TD_ReceiveFileRecord.FilePath -> local file path Potentially direct but sensitive. Do not return or commit; may only be used in a local diagnostic that prints counts/booleans, not values.
UI/client operation -> trigger download Unknown. Later fallback if cache mapping fails.

Decision

Do not implement R4 download mode yet.

R3 chooses option 3 from the acceptance gate: additional evidence request, concretely a new R3b local-only cache mapping diagnostic.

Reason:

  • There is enough evidence to list received files.
  • There is enough evidence to identify DB attachment records.
  • There is not enough evidence to safely copy or download the file because no validated mapping exists between message/file metadata and a local cache object.

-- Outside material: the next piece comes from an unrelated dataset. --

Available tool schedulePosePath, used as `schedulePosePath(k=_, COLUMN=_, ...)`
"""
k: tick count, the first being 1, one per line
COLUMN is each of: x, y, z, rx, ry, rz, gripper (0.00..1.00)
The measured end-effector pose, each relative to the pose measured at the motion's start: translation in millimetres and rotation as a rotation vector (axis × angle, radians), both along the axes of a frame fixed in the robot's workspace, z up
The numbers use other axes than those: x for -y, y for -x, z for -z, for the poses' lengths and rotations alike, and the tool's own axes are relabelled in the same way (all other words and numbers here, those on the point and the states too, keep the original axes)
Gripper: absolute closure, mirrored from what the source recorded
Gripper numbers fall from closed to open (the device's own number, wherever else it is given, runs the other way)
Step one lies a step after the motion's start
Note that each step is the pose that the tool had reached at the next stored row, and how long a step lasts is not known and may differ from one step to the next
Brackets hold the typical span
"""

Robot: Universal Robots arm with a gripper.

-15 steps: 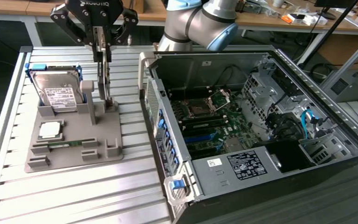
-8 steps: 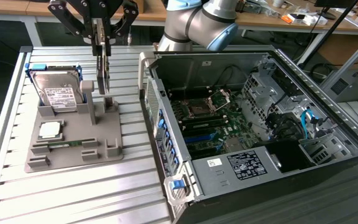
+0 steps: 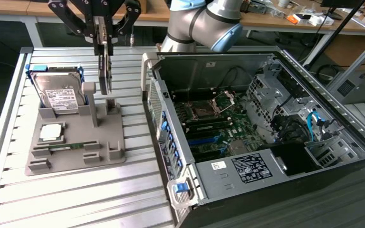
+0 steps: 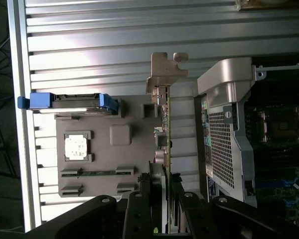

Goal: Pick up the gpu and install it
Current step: 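Pick up the gpu and move the gpu toward the slot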

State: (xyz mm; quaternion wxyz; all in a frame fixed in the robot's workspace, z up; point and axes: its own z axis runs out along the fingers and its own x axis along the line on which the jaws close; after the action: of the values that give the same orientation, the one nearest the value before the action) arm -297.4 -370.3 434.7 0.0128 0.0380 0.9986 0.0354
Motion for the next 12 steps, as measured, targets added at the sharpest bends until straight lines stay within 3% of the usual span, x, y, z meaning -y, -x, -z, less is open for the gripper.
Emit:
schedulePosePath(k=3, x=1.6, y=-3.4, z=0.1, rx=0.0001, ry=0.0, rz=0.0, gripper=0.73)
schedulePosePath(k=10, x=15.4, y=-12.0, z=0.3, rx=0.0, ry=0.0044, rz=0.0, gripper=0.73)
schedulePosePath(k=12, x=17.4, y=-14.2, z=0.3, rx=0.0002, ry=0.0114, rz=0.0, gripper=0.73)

R3b diagnostic requirements

The next node should add or run a local-only diagnostic that outputs only sanitized evidence:

  • Inputs:
    • copied MsgLib.db and bundled SQLite DLL env already used by MsgLib verification;
    • operator-local cache root or ignored archive-list source.
  • Allowed output:
    • count of TD_ReceiveFileRecord rows inspected;
    • count of rows with filename, size, source id, and receive message id present;
    • cache candidate counts by extension and hash-directory shape;
    • match counts by safe strategy: filename-only, filename+size, source-id-shape, message-id-linked;
    • booleans: raw_paths_printed=false, file_contents_read=false, file_paths_returned=false.
  • Not allowed output:
    • local paths;
    • raw DB rows;
    • real message bodies;
    • attachment contents;
    • copied file names if they are not explicitly redacted.

Next implementation node

Next node: R3b file cache mapping diagnostic.

Possible R3b outcomes:

  1. If filename+size or source-id mapping is unique and repeatable, proceed to R4 cache-file resolver/download implementation.
  2. If cache mapping is ambiguous but the client exposes a safe UI/API download action, proceed to a UI/client download connector node.
  3. If neither mapping is proven, request additional operator evidence and keep isphere_receive_files in list-only mode.